High-Precision Dichotomous Image Segmentation via Depth Integrity-Prior and Fine-Grained Patch Strategy
It addresses the efficiency-accuracy trade-off in fine-grained image segmentation for computer vision applications, offering a novel but incremental improvement.
The paper tackles high-precision dichotomous image segmentation by introducing a depth integrity-prior and a fine-grained patch strategy, resulting in state-of-the-art performance with only 94M parameters, outperforming non-diffusion methods and some diffusion-based ones.
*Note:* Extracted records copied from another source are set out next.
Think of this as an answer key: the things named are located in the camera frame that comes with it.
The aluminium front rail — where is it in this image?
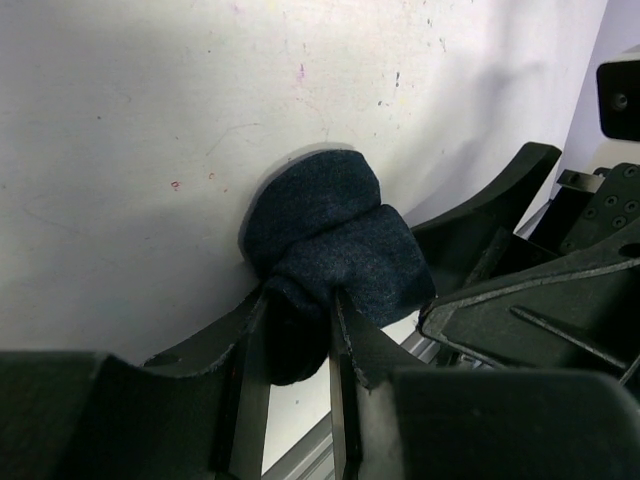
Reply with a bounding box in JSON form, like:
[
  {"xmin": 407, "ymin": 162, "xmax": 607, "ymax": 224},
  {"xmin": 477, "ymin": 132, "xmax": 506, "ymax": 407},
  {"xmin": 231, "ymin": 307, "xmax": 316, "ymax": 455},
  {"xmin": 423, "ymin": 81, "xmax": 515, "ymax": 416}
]
[{"xmin": 259, "ymin": 324, "xmax": 451, "ymax": 480}]

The navy cartoon sock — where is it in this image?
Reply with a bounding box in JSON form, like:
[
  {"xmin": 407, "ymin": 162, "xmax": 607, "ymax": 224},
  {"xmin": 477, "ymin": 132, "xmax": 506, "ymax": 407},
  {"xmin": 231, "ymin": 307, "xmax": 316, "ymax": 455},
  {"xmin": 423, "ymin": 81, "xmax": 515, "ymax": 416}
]
[{"xmin": 240, "ymin": 149, "xmax": 436, "ymax": 386}]

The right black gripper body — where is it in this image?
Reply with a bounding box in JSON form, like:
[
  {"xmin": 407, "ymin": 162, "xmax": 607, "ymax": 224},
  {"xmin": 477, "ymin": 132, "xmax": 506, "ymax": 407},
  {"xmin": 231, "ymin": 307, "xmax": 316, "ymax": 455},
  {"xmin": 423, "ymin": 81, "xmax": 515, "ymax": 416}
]
[{"xmin": 529, "ymin": 163, "xmax": 639, "ymax": 255}]

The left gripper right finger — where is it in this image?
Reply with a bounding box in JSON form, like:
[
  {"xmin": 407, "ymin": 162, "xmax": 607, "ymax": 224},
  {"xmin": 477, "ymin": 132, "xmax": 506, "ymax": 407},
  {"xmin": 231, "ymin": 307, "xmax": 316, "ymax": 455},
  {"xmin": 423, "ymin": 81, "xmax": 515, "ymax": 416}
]
[{"xmin": 330, "ymin": 292, "xmax": 639, "ymax": 479}]

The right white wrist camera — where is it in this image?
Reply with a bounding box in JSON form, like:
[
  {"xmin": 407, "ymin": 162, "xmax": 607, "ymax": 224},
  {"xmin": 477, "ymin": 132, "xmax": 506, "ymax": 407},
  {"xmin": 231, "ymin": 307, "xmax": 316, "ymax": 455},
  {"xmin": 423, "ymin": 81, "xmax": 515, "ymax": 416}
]
[{"xmin": 590, "ymin": 45, "xmax": 639, "ymax": 167}]

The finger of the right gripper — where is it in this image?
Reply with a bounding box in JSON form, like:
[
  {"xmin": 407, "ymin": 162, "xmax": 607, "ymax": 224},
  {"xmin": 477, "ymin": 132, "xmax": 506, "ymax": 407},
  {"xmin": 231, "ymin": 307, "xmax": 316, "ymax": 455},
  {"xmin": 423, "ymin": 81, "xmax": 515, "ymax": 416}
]
[{"xmin": 412, "ymin": 142, "xmax": 561, "ymax": 290}]

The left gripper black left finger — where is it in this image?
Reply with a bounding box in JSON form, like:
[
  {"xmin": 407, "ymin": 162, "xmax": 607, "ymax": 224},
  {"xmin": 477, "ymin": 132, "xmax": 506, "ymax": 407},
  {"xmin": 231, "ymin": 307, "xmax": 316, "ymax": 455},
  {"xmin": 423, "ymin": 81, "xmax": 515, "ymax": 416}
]
[{"xmin": 1, "ymin": 292, "xmax": 269, "ymax": 479}]

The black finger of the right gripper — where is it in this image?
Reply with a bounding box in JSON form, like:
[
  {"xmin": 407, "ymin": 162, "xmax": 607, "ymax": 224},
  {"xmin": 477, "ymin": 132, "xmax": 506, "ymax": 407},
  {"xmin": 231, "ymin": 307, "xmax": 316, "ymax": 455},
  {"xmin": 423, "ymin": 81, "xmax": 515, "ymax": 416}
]
[{"xmin": 419, "ymin": 247, "xmax": 639, "ymax": 385}]

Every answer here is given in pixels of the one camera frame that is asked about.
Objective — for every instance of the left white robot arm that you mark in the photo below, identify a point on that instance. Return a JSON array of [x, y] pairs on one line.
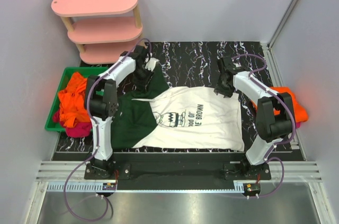
[[101, 96]]

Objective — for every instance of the orange t-shirt in bin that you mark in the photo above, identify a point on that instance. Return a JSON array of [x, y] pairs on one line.
[[71, 108]]

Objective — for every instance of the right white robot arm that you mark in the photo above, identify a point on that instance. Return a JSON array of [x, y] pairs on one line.
[[267, 139]]

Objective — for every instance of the aluminium corner frame post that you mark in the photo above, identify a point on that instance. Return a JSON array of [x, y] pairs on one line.
[[287, 14]]

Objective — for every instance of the orange folded t-shirt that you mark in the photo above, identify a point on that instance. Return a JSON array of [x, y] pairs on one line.
[[277, 106]]

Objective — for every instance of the magenta t-shirt in bin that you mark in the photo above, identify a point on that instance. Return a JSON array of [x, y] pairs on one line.
[[81, 129]]

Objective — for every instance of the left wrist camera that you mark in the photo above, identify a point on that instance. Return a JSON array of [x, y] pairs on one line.
[[151, 64]]

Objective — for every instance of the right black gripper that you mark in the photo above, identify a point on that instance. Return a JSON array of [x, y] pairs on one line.
[[223, 87]]

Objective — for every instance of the pink three-tier wooden shelf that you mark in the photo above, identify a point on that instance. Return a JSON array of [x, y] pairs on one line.
[[101, 29]]

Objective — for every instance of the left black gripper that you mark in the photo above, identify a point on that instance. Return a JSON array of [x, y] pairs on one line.
[[143, 74]]

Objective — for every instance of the white and green t-shirt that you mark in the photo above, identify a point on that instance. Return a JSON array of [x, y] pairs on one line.
[[177, 118]]

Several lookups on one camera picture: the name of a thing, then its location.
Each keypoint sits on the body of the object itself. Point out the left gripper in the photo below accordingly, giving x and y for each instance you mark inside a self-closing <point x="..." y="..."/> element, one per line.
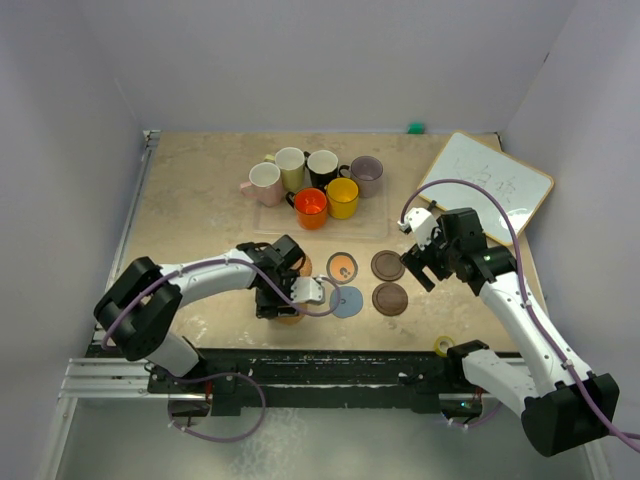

High-precision dichotomous image segmentation (DIS) is a task of extracting fine-grained objects from high-resolution images. Existing methods face a dilemma: non-diffusion methods work efficiently but suffer from false or missed detections due to weak semantics and less robust spatial priors; diffusion methods, using strong generative priors, have high accuracy but encounter high computational burdens. As a solution, we find pseudo depth information from monocular depth estimation models can provide essential semantic understanding that quickly reveals spatial differences across target objects and backgrounds. Inspired by this phenomenon, we discover a novel insight we term the depth integrity-prior: in pseudo depth maps, foreground objects consistently convey stable depth values with much lower variances than chaotic background patterns. To exploit such a prior, we propose a Prior of Depth Fusion Network (PDFNet). Specifically, our network establishes multimodal interactive modeling to achieve depth-guided structural perception by deeply fusing RGB and pseudo depth features. We further introduce a novel depth integrity-prior loss to explicitly enforce depth consistency in segmentation results. Additionally, we design a fine-grained perception enhancement module with adaptive patch selection to perform boundary-sensitive detail refinement. Notably, PDFNet achieves state-of-the-art performance with only 94M parameters (<11% of those diffusion-based models), outperforming all non-diffusion methods and surpassing some diffusion methods. Code is provided in the supplementary materials.